TASK BRIEF: Set every line of the data down again exactly, and keep the pictures out.

INPUT DATA:
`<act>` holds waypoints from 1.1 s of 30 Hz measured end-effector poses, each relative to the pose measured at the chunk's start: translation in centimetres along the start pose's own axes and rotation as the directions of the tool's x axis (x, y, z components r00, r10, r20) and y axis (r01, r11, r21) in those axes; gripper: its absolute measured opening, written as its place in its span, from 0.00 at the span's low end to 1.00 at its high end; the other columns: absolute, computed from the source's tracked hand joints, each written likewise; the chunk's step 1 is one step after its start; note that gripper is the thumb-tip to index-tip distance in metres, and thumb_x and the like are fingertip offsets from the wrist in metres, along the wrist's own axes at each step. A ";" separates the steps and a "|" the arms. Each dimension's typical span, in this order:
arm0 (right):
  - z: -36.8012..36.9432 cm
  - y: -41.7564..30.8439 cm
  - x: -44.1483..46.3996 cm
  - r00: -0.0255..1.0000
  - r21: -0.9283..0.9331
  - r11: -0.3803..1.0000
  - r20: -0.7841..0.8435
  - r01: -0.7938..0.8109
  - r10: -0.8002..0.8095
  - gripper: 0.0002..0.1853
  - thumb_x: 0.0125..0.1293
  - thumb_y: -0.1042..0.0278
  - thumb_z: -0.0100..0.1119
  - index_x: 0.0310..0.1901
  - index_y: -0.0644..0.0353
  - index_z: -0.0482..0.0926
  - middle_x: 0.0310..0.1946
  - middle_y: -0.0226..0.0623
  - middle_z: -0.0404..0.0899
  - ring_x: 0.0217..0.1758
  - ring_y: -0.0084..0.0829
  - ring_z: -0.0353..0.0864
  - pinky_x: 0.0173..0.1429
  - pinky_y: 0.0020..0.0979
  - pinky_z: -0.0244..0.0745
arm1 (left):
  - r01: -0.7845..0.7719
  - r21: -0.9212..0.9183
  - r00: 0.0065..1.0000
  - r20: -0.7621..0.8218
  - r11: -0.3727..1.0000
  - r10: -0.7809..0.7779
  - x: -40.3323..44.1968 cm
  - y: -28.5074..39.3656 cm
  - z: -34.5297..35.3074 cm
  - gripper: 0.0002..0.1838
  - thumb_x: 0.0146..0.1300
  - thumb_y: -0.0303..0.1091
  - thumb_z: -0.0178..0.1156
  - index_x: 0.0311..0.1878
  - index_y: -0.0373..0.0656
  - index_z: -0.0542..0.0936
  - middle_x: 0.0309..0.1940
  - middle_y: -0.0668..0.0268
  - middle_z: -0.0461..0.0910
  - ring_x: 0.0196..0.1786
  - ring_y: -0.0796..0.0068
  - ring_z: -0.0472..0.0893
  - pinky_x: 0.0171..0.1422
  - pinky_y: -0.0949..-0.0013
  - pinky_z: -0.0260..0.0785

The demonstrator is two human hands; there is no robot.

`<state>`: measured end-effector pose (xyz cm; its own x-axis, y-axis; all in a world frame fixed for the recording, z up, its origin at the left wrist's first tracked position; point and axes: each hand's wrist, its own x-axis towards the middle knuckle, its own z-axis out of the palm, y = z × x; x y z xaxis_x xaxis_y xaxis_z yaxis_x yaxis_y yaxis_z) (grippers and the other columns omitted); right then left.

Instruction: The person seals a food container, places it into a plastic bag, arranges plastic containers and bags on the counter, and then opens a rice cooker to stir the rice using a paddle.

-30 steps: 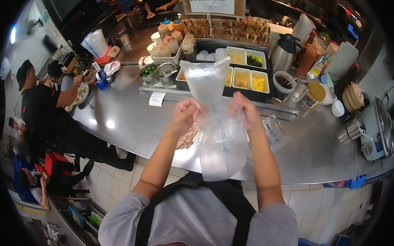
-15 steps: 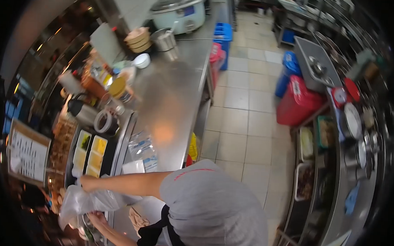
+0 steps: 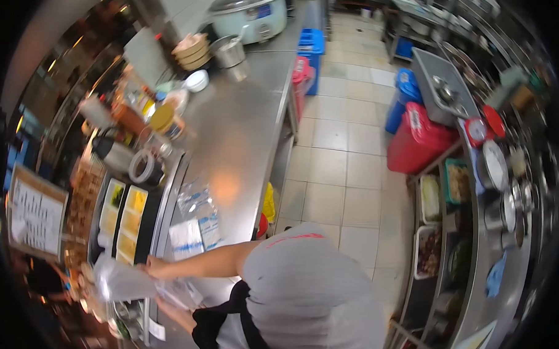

OUTPUT BELOW:
`<act>` holds waypoints from 1.1 s of 30 Hz measured end-effector poses, each relative to the pose measured at the chunk's start: translation in centimetres along the start pose's own axes and rotation as the directions of the tool's x axis (x, y, z components r00, r10, r20) and y axis (r01, r11, r21) in those axes; gripper: its absolute measured opening, written as its place in its span, from 0.00 at the span's low end to 1.00 at its high end; the other columns: absolute, computed from the source's tracked hand joints, each written likewise; the chunk's step 1 is one step after its start; note that gripper is the thumb-tip to index-tip distance in metres, and thumb_x and the like are fingertip offsets from the wrist in metres, along the wrist's own axes at each step. A ";" separates the steps and a "|" the arms. Each dimension's typical span, in this order:
arm0 (right):
  - z: -36.8012..36.9432 cm
  - y: -41.7564..30.8439 cm
  - x: -44.1483..46.3996 cm
  - r00: -0.0255..1.0000
  - r21: -0.9283..0.9331
  - r11: -0.3803..1.0000
  - r20: -0.7841..0.8435
  - r01: -0.7938..0.8109
  - r10: -0.8002..0.8095
  - gripper: 0.0002..0.1853
  - thumb_x: 0.0125..0.1293
  - thumb_y: -0.1042..0.0278
  - thumb_z: -0.0100..0.1119
  - index_x: 0.0310..0.1901
  - index_y: -0.0644..0.0353
  - index_z: -0.0482..0.0926
  - middle_x: 0.0310..0.1946
  - middle_y: -0.0226..0.0623
  - middle_z: -0.0404..0.0899
  - ring_x: 0.0217..0.1758
  - ring_y: -0.0084..0.0829
  - ring_z: -0.0353..0.0864
  - pinky_x: 0.0173..0.1429
  - pinky_y: 0.0020..0.0979
  - pinky_z: -0.0244..0.0745
arm1 (left):
  - r01: -0.7845..0.7719
  - r21: -0.9212..0.9183
  - r00: 0.0065..1.0000
  - r20: -0.7621..0.8218
  - r11: -0.3727..1.0000
  - r10: -0.7809..0.7779
  - x: -40.3323..44.1968 cm
  - y: -28.5074..39.3656 cm
  - z: -34.5297..35.3074 cm
  - gripper: 0.0002..0.1838
  - thumb_x: 0.0146..0.1300
  - thumb_y: -0.0303..0.1091
  - thumb_z: -0.0178..0.1156
  - index_x: 0.0311..0.1878
  - index_y: -0.0373..0.0656
  - index_z: -0.0542..0.0936
  - middle_x: 0.0309..0.1940
  - middle_y: -0.0668..0.0268
  - middle_z: -0.0461..0.0910
  - ring_x: 0.0196..0.1786
  - ring_y: -0.0796..0.0068
  - ring_z: -0.0472..0.0893
  - pinky_x: 0.0171..0.1422
  - pinky_y: -0.0949..-0.0013
  - pinky_z: -0.0260..0.0785

The demonstrator is two human hands; there is no robot.

`<state>`: measured end-effector pose (xyz cm; its own x-axis, y-axis; all in a world frame fixed for the recording, z up, its origin at the left wrist's first tracked position; point and axes: each hand's wrist, its own x-axis towards the middle knuckle, its own z-axis out of the palm, y = z × x; x y z xaxis_x xaxis_y xaxis_z yaxis_x yaxis_y yaxis_z) (grippers and the other columns omitted); right then left.

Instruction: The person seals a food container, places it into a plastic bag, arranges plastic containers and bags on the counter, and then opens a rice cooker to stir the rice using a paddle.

-30 steps: 
-15 steps: 
+0 steps: 

Nothing remains to be added to the exercise.